In the UK, Jobcentres appear to have been instructed by the DWP that if someone says they are too ill to work, it is best to assume that they are lying. As a result, the stories of ruined lives are rapidly mounting up.

Take Annette Francis, a mother who suffered from severe mental illness and who died penniless after her benefits were stopped. And then there’s Mark Wood, an Aspergers sufferer from David Cameron’s constituency who starved to death after his benefits were cut. Or Brian McArdle, a partially blind and paralysed man who died the day after his disability benefits were stopped due to a fatal heart attack caused, his relatives say, by stress related to the decision.

Perhaps it really was technically the right decision to cut these people’s benefits; but what about the moral consideration? And why risk it at all if it isn’t even likely to work? Figures from IDS’ own department show that just 4 per cent of people on the Work Programme have found jobs afterwards.

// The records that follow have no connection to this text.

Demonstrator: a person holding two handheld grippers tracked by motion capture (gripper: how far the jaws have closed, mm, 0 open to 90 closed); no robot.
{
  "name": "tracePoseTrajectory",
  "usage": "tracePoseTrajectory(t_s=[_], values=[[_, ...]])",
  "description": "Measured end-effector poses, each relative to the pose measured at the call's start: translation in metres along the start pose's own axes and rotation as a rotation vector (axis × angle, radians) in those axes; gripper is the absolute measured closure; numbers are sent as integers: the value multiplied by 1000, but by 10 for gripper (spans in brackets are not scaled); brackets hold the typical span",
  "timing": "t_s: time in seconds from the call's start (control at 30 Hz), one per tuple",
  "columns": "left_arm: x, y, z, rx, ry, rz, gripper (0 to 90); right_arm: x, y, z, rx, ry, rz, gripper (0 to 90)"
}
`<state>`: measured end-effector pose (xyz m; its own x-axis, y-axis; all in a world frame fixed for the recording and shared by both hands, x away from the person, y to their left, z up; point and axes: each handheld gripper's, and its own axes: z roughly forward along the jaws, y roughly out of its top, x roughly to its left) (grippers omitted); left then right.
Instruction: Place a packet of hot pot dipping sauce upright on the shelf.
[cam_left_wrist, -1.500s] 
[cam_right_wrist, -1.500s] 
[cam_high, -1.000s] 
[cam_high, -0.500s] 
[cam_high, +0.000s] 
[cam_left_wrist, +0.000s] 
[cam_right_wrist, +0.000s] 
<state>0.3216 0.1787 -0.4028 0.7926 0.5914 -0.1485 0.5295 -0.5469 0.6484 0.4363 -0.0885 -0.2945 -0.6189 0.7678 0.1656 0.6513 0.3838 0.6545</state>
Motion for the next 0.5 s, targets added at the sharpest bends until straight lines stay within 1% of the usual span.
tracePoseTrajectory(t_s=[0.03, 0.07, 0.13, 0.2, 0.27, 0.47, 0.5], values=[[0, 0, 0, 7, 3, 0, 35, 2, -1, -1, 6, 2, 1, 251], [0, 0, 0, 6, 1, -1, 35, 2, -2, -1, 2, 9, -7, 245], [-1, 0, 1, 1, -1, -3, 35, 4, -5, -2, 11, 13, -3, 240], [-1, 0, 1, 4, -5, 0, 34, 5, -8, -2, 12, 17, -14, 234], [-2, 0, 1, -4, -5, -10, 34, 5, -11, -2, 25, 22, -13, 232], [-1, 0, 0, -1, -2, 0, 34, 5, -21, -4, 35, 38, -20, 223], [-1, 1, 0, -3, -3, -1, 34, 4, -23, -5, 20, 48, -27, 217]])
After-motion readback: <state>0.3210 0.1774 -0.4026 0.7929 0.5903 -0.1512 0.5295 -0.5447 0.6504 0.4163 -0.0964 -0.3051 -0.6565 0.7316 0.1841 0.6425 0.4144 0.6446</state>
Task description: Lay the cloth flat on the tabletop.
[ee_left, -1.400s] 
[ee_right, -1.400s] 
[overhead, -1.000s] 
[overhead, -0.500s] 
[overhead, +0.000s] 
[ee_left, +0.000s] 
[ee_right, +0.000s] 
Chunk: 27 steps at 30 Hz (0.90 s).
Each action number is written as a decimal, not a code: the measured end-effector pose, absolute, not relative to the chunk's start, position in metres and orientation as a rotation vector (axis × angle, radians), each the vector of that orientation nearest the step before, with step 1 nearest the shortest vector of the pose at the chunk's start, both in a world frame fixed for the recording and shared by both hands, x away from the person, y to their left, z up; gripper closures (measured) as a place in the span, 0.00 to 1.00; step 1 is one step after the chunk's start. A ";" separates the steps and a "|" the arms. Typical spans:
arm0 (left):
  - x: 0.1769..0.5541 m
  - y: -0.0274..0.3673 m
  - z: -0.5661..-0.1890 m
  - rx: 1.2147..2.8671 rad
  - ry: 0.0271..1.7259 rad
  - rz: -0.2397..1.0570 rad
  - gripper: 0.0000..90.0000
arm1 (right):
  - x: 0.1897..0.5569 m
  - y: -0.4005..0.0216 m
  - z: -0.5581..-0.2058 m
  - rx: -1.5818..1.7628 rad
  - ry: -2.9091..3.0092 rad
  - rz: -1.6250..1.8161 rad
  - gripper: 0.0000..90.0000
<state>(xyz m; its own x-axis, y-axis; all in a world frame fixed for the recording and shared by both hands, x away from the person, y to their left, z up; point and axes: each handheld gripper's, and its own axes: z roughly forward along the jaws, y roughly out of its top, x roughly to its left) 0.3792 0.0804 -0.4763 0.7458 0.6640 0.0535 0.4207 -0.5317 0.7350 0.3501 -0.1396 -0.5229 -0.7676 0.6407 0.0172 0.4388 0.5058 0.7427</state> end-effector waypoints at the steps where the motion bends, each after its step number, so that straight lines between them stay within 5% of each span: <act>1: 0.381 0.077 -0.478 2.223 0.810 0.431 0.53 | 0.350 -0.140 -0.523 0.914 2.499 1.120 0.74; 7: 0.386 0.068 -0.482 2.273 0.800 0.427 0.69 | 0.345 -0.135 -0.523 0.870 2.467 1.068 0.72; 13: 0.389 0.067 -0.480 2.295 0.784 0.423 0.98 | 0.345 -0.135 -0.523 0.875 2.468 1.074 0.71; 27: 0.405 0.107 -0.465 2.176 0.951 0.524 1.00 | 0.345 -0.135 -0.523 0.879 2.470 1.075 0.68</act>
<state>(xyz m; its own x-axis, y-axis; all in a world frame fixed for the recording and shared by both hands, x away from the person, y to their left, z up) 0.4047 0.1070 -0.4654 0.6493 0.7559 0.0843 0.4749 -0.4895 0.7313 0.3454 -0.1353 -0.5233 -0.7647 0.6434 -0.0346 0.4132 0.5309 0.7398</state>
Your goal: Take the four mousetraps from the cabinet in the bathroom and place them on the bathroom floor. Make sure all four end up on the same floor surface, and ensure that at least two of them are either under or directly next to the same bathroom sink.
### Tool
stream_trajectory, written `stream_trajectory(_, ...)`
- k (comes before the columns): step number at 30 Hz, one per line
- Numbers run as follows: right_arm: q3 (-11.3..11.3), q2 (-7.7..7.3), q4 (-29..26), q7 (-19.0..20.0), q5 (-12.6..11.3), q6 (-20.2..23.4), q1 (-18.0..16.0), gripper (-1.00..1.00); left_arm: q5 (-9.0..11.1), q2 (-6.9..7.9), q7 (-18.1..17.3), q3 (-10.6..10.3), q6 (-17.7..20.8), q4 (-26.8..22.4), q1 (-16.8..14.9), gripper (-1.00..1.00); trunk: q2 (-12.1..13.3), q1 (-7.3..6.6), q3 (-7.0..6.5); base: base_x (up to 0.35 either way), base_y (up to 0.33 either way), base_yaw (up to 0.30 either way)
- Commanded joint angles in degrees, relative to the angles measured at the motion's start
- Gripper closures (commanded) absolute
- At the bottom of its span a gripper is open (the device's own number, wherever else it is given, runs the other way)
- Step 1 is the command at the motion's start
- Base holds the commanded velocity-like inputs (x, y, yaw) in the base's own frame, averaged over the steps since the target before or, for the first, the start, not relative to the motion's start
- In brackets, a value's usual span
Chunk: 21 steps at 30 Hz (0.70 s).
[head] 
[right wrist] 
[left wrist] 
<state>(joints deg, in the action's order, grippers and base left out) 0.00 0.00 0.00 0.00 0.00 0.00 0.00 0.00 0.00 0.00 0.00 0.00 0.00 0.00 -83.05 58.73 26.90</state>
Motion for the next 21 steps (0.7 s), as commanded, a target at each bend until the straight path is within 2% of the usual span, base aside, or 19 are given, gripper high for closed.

An increasing number of people in Britain are living on the edge and that edge is getting narrower and more precarious. A million people used a food bank last year – the ‘tip of the iceberg’, according to the Trussell Trust. Rough sleeping, the scourge of the 1980s, is back with a vengeance, increasing by 60 per cent in London alone since 2011. Over 1 million people - 4 per cent of the workforce - are now on precarious zero-hour contracts, leading a hand to mouth existence and very often prevented by their employer from seeking alternative work due to a Dickensian rule called an ‘exclusivity clause’.

We accept all of this, and we accept too that if a person slips off the edge and finds themselves penniless in the seventh richest country in the world they should expect demeaning work assessments and hostile shards of metal in doorways, deployed to shoo off the human debris of our increasingly callous society.

In David Cameron’s Britain it would be untrue to say that only the homeless are treated like vermin. Anyone can qualify, just so long as they are unlucky enough.